Kopiowanie i rozpowszechnianie fotografii i tekstów bez zgody autora zabronione.

piątek, 25 września 2015

Czesław

24 wrzesień 2015, kolejne spotkanie z artystą w Mjazzdze, tym razem niejaki Czesław Mozil, bawił swoimi dowcipami i muzyką(?) elbląską publiczność. Dowcipy jak to dowcipy, jednych bawią innych nie. Ja tymczasem przeczytałem sobie artykuły o tym "Dlaczego boimy się uchodźców?" i o tym jak to nasz PAD nie wystawił laurki szefowej MSW. Inni co nie umknęło uwagi wszystkich gości, gdzieś pod ścianą opychali się kabanosami. Oficjalne występy trwały. Na koniec Czesław nie uciekł, sprzedawał płyty, rozdawał autografy, pozował do zdjęć, udzielał wywiadów, poznawał ludzi. Generalnie zainteresowanie jego osobą było duże, no bo jak tu się nie interesować kimś kto ciągle się chwali ilością platynowych płyt (ale to było jakiś czas temu).

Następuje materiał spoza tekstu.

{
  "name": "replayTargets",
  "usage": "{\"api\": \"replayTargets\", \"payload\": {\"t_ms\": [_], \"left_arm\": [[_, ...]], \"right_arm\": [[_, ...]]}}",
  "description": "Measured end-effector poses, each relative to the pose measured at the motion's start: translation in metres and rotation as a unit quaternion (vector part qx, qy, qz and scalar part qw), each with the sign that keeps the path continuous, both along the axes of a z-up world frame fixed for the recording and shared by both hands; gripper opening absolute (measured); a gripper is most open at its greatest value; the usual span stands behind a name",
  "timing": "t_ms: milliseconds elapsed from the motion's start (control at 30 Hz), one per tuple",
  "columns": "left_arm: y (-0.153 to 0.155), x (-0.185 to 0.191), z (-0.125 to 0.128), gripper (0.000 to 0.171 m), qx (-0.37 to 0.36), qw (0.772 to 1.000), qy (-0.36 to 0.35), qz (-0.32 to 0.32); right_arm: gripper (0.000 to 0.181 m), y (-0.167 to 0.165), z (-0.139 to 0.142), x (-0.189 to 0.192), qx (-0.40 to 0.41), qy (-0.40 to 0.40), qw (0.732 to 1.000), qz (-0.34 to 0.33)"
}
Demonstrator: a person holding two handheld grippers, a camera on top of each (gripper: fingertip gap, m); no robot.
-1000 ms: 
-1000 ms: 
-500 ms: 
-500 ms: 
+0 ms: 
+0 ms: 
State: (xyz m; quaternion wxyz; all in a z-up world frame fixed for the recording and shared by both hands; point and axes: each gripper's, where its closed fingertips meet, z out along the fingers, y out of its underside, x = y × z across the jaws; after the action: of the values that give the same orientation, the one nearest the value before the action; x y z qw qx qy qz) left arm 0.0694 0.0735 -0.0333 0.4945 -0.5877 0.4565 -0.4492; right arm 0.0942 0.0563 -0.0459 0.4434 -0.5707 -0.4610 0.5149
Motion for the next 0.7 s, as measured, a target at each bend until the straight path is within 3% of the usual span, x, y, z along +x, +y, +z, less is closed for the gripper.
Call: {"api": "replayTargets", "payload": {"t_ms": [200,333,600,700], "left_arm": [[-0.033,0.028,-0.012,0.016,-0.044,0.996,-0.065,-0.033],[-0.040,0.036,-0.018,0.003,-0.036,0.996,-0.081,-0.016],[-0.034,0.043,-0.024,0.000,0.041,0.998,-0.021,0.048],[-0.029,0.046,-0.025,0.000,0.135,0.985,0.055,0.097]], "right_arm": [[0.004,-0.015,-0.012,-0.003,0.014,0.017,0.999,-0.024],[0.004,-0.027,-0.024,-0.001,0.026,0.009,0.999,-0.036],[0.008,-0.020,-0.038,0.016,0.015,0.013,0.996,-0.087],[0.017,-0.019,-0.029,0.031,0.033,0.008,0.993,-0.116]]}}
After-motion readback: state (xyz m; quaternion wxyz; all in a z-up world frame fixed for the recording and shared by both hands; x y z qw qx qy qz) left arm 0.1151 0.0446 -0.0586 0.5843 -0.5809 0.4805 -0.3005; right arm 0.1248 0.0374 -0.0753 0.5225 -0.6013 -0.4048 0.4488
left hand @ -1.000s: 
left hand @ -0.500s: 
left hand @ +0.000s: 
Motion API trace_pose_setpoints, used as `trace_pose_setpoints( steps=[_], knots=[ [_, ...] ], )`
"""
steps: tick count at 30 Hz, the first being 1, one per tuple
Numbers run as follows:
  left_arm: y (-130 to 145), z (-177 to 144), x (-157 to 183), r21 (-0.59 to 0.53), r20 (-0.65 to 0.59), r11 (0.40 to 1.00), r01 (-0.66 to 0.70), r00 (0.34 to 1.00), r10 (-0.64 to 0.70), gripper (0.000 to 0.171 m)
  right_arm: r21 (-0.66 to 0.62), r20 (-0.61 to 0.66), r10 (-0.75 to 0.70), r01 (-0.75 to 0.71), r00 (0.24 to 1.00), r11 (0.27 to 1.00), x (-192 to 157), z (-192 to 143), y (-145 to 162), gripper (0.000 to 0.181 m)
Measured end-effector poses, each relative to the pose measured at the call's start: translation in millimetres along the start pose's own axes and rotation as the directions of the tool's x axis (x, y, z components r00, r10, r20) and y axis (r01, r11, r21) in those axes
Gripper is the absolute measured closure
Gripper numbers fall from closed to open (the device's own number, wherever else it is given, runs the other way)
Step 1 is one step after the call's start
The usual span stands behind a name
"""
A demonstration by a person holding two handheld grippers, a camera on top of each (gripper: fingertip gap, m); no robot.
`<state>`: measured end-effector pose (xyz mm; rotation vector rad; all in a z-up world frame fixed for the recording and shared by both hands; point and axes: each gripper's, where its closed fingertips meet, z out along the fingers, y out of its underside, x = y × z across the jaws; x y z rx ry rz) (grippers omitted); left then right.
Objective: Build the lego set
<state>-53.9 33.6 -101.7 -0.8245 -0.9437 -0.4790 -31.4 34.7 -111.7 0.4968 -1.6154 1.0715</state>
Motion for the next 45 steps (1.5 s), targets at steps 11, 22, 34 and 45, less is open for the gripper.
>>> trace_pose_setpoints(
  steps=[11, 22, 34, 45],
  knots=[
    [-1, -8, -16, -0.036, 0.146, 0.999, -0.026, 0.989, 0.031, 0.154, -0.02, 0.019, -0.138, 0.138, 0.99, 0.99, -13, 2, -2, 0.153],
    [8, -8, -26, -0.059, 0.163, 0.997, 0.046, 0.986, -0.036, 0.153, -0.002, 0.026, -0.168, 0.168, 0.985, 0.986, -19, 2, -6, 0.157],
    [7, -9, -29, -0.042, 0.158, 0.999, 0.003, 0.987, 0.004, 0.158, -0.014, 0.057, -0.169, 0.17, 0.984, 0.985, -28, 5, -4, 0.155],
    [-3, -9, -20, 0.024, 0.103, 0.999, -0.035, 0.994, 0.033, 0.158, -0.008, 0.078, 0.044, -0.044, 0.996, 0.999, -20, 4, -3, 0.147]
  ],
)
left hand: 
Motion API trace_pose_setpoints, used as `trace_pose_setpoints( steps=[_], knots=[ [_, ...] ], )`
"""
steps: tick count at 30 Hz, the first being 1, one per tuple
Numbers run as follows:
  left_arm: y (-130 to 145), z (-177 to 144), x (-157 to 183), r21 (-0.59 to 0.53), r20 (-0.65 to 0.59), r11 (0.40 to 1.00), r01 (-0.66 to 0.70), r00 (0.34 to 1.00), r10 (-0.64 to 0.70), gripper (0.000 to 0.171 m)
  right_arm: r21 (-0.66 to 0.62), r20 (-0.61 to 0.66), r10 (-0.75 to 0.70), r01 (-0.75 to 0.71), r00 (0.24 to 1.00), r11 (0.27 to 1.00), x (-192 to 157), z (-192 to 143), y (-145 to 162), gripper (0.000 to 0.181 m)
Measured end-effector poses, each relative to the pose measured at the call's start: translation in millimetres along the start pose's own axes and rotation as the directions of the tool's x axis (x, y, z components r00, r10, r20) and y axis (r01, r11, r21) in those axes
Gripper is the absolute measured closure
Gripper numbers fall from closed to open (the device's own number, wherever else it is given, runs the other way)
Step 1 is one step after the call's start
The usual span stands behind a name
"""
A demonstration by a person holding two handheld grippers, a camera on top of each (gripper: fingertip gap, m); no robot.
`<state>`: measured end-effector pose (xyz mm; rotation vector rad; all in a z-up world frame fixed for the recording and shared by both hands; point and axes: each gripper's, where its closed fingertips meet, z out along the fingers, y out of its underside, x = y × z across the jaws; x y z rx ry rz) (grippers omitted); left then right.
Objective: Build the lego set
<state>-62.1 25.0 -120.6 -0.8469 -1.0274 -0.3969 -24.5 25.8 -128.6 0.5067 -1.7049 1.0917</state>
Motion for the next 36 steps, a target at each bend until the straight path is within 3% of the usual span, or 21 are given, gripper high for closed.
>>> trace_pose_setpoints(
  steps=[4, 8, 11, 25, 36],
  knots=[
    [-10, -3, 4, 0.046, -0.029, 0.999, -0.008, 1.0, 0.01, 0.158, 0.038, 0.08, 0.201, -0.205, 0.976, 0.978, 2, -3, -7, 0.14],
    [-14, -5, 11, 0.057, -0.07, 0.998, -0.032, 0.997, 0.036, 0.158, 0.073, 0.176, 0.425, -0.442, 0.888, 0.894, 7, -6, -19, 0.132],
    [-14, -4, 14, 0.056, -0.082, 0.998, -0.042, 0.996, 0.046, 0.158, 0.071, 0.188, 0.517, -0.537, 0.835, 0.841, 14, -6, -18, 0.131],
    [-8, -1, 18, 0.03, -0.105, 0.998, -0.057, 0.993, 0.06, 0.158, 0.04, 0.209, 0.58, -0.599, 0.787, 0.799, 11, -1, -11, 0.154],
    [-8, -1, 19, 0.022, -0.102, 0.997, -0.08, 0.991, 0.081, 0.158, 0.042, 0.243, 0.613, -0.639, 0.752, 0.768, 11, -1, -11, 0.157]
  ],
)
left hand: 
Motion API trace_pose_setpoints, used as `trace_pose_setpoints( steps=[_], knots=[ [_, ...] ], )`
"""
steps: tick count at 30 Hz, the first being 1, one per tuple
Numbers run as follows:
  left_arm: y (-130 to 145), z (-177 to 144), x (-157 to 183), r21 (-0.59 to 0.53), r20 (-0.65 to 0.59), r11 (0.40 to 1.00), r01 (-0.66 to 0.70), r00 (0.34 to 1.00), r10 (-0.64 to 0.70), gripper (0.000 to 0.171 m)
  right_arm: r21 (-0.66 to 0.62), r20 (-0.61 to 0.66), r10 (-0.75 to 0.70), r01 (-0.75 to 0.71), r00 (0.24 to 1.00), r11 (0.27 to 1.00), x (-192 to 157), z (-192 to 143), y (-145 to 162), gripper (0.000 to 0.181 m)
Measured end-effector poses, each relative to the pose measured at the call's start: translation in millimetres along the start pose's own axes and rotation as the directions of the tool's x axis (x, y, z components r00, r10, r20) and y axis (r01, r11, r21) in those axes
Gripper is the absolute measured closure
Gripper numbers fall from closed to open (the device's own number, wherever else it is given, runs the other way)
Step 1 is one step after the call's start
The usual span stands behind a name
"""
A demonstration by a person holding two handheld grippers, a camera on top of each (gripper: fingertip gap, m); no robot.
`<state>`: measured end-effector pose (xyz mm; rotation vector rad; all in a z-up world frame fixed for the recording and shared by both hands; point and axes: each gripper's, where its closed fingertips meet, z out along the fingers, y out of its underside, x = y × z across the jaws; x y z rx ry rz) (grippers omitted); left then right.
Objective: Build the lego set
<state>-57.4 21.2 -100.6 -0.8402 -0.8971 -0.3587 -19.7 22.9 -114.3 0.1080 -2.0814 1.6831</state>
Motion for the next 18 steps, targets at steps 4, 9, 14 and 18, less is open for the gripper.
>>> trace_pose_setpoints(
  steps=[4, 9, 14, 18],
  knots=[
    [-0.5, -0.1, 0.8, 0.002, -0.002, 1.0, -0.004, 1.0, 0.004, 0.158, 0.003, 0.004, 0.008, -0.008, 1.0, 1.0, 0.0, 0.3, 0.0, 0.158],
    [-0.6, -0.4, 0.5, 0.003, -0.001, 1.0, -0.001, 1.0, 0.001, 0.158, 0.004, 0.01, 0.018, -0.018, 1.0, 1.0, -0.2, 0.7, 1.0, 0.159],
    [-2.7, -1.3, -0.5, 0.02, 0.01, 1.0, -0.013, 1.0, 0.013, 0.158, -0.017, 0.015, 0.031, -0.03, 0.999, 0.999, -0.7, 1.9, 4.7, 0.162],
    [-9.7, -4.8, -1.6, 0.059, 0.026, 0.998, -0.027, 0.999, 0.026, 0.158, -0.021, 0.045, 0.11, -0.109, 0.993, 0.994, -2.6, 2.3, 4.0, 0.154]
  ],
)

Ja chyba czegoś nie doczytałem bo myślałem, że będzie granie nie sranie ale było odwrotnie.
PS. Claqueur, gratulacje :-)

















2 komentarze:

Margarithes pisze...

Czesia polubiłam i zaczęłam słuchać po tym, jak wywalił gadającą pannę z koncertu w UK! Szacun!

Unknown pisze...

Tym razem więcej gadał niż śpiewał a ja jakoś nastawiłem się na śpiewanie :-) ale i tak wypadł dobrze :-)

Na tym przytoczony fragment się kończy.